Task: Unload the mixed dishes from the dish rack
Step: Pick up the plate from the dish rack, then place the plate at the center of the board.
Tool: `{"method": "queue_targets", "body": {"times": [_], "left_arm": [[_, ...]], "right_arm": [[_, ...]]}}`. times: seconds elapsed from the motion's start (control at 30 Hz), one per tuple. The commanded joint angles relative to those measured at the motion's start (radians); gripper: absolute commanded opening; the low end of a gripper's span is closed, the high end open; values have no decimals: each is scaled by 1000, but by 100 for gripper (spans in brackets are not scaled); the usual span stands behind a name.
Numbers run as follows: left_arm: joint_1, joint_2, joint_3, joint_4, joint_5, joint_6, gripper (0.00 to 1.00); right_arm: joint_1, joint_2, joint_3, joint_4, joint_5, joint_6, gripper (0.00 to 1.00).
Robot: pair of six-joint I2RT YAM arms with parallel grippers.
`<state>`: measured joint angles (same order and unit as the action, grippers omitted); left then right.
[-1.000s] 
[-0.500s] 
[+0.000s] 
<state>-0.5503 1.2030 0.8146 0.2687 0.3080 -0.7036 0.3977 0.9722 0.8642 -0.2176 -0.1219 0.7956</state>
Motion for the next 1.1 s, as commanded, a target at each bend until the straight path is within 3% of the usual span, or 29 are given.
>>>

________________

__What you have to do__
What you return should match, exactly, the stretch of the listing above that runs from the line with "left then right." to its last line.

__Output below__
`<state>`: measured joint angles (same order and unit as the action, grippers omitted); left then right.
[-1.000s] 
[-0.500s] 
[+0.000s] 
<state>-0.5503 1.2030 0.8146 0.2687 0.3080 -0.7036 0.3977 0.9722 0.8642 -0.2176 -0.1219 0.7956</state>
Motion for the next 1.1 s, as commanded, a target at each bend until the straight path is within 3% of the usual span, or 29 are given.
>>>

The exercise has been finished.